__What is needed__: Copy out the whole listing exactly as written, leaving the pictures behind.

__Supplied material__:
----
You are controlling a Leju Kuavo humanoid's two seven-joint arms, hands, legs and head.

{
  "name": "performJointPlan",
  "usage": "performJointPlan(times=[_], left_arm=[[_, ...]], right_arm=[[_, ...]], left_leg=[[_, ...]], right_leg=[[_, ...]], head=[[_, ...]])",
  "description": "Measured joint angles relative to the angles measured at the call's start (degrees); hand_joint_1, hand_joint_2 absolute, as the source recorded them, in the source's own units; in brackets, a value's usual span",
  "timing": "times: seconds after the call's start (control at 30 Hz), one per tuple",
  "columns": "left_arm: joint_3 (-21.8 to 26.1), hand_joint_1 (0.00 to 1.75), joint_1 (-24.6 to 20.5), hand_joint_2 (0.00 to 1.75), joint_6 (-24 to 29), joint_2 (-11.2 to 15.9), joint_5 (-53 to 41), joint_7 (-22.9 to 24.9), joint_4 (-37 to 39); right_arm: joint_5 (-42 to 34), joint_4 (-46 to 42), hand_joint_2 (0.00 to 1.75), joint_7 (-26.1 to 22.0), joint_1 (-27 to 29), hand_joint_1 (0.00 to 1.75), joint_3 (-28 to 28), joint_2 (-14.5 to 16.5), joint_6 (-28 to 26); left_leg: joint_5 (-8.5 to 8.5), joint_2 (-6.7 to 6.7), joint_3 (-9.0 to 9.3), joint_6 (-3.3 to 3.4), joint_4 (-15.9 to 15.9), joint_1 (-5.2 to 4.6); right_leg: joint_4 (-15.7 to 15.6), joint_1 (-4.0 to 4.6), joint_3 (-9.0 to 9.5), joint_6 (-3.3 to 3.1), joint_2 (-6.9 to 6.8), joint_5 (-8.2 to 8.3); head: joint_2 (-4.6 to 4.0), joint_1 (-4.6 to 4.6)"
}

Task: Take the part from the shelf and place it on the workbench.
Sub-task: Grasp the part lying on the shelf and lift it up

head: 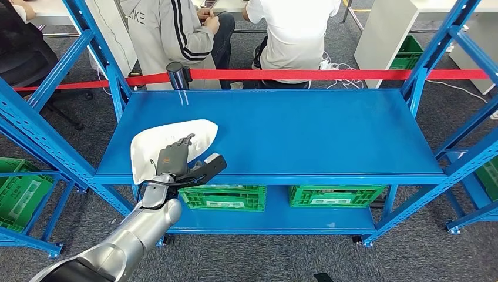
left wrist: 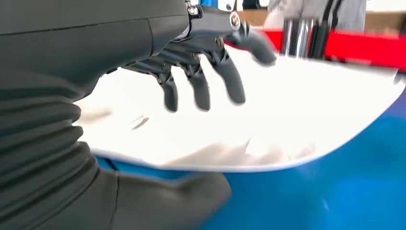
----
__Written reply__:
You are controlling a Leju Kuavo humanoid's two seven-joint arms, hands, legs and head.

{
  "name": "performJointPlan",
  "usage": "performJointPlan(times=[_], left_arm=[[_, ...]], right_arm=[[_, ...]], left_leg=[[_, ...]], right_leg=[[_, ...]], head=[[_, ...]])",
  "description": "Measured joint angles relative to the angles measured at the call's start (degrees); hand_joint_1, hand_joint_2 absolute, as the source recorded them, in the source's own units; in brackets, a value's usual span",
  "timing": "times: seconds after the call's start (control at 30 Hz), one per tuple",
  "columns": "left_arm: joint_3 (-21.8 to 26.1), hand_joint_1 (0.00 to 1.75), joint_1 (-24.6 to 20.5), hand_joint_2 (0.00 to 1.75), joint_6 (-24 to 29), joint_2 (-11.2 to 15.9), joint_5 (-53 to 41), joint_7 (-22.9 to 24.9), joint_4 (-37 to 39); right_arm: joint_5 (-42 to 34), joint_4 (-46 to 42), hand_joint_2 (0.00 to 1.75), joint_7 (-26.1 to 22.0), joint_1 (-27 to 29), hand_joint_1 (0.00 to 1.75), joint_3 (-28 to 28), joint_2 (-14.5 to 16.5), joint_6 (-28 to 26); left_leg: joint_5 (-8.5 to 8.5), joint_2 (-6.7 to 6.7), joint_3 (-9.0 to 9.3), joint_6 (-3.3 to 3.4), joint_4 (-15.9 to 15.9), joint_1 (-5.2 to 4.6); right_leg: joint_4 (-15.7 to 15.6), joint_1 (-4.0 to 4.6), joint_3 (-9.0 to 9.5), joint_6 (-3.3 to 3.1), joint_2 (-6.9 to 6.8), joint_5 (-8.2 to 8.3); head: joint_2 (-4.6 to 4.0), joint_1 (-4.6 to 4.6)"
}

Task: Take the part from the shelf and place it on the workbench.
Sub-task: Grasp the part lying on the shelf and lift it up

head: 
left wrist: 

The answer requires no additions.